Your objective: Looking at the data, count the lines where the word "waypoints" occurs and answer with only the number.

*-*-*

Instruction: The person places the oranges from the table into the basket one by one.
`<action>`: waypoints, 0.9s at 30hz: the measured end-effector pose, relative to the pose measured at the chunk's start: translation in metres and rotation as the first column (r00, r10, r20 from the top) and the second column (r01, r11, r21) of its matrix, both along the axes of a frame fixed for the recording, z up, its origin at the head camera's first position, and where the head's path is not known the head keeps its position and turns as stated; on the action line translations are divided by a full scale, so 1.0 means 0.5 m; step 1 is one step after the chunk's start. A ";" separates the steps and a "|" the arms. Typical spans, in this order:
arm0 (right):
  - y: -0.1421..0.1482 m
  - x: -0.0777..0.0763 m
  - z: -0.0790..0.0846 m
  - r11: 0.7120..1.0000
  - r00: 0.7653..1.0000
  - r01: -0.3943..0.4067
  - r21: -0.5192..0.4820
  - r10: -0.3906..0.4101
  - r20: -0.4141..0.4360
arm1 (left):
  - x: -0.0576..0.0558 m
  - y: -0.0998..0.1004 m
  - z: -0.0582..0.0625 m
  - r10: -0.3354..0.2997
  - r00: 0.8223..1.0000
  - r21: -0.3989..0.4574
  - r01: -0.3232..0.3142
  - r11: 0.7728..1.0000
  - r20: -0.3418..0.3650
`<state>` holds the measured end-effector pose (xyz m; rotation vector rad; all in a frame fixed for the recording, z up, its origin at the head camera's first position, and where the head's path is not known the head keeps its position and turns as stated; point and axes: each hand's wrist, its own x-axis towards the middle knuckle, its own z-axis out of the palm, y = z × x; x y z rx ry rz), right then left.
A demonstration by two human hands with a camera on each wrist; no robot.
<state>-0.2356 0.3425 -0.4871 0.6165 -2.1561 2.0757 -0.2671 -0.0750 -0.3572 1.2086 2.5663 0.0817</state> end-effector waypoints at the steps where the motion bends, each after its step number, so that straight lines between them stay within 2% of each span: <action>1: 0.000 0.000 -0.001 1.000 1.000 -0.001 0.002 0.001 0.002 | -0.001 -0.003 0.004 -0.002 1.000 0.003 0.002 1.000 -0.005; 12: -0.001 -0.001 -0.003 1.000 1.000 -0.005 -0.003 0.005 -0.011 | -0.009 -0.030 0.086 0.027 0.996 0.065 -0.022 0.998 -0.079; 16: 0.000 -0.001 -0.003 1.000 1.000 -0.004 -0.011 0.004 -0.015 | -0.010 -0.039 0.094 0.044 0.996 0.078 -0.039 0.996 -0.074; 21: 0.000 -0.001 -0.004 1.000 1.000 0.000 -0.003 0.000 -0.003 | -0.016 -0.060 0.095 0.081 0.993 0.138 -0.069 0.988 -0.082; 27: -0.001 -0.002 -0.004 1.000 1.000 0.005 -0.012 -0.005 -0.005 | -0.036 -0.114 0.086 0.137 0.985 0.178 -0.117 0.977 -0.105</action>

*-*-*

Response for this exercise: 2